Par anticipation, Nairobi a décidé de dénoncer avec fracas, mardi 18 mars, l’accord de financement avec le Fonds monétaire international (FMI) conclu en 2021, et qui portait sur un montant de 3,6 milliards de dollars
Cet accord visait à stabiliser les finances publiques à travers des mesures de réduction des dépenses et un renforcement de la collecte des impôts. Mais, le non-respect de ces engagements par le Kenya a poussé le FMI à suspendre les décaissements plongeant les investisseurs détenant les titres de la dette souveraine kényane dans l’incertitude.
Les mesures d’assainissement budgétaire ne passent pas
La rupture du FMI avec Nairobi était plus ou moins prévisible car le gouvernement du président William Ruto s’était heurté à de grosses difficultés politiques et à une forte opposition populaire pour la mise en œuvre de ces mesures d’assainissement budgétaire. Lorsque le gouvernement a tenté d’introduire de nouvelles taxes en 2024, il a déclenché une vive réaction de la rue, des manifestations ponctuées par de nombreuses victimes, obligeant l’exécutif à renoncer à son projet. Cette incapacité à générer de nouvelles ressources fiscales a fragilisé la crédibilité budgétaire du pays auprès des investisseurs et des créanciers internationaux.
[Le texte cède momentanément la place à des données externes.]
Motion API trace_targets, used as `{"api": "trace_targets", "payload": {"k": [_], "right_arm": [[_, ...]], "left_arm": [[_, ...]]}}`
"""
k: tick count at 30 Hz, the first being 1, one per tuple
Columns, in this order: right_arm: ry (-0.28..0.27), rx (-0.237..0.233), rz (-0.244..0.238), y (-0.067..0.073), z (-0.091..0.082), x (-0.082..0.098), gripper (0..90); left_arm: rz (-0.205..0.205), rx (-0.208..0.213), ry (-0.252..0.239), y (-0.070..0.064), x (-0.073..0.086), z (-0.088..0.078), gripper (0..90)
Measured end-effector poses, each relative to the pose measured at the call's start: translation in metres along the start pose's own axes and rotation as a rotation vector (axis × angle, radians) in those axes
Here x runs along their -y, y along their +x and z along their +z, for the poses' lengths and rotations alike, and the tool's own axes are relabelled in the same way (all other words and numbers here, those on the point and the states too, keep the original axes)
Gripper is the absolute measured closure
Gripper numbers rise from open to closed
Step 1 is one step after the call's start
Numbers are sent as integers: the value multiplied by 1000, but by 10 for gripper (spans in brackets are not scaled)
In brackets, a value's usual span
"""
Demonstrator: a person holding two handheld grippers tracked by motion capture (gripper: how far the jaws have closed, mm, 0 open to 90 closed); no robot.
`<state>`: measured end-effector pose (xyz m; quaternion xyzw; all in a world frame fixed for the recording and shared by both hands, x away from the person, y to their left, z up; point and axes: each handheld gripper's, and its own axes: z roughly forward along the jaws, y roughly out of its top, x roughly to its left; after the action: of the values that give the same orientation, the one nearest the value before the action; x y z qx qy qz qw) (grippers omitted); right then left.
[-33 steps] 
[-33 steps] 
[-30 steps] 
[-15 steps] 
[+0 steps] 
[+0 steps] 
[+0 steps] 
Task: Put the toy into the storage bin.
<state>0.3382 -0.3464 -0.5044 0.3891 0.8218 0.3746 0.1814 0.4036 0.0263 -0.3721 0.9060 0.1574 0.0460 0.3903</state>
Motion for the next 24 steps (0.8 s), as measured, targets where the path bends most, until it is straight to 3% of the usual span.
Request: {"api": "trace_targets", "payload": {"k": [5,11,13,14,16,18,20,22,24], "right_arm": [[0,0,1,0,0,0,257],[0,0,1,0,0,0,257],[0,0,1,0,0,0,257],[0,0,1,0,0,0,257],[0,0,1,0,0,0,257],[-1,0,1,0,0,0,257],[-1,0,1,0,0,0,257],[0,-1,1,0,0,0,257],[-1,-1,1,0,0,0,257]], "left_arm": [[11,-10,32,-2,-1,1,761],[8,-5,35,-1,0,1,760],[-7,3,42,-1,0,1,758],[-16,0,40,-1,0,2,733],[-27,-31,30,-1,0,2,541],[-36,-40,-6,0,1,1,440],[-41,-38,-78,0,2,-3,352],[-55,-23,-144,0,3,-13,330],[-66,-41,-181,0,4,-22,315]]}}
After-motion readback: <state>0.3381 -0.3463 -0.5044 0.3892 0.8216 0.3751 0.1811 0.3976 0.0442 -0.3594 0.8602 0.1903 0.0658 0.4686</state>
En conséquence, l’examen prévu des finances publiques par le FMI, convenu par les deux parties, a été annulé et les 850 millions de dollars restants ne seront pas versés au Kenya.
Risque sur la notation souveraine
L’annonce de la fin du programme du FMI a entraîné une chute de la dette extérieure du Kenya et une nouvelle dépréciation de la devise nationale, le shilling. Cette panique des marchés traduit la crainte des investisseurs quant à l’évolution de la politique budgétaire du pays et à sa capacité à honorer ses engagements auprès des créanciers. Cette incertitude pourrait également affecter la notation souveraine Kenya, compliquant encore plus l’accès aux financements internationaux. Selon les observateurs, au-delà des enjeux financiers, la décision de Nairobi s’inscrit dans une stratégie politique plus large. Conscient des tensions sociales liées aux réformes fiscales, le président William Ruto a récemment conclu un pacte de partage du pouvoir avec son principal rival, Raila Odinga. Cette alliance vise à faciliter l’adoption des mesures budgétaires nécessaires tout en consolidant sa position en vue des élections de 2027.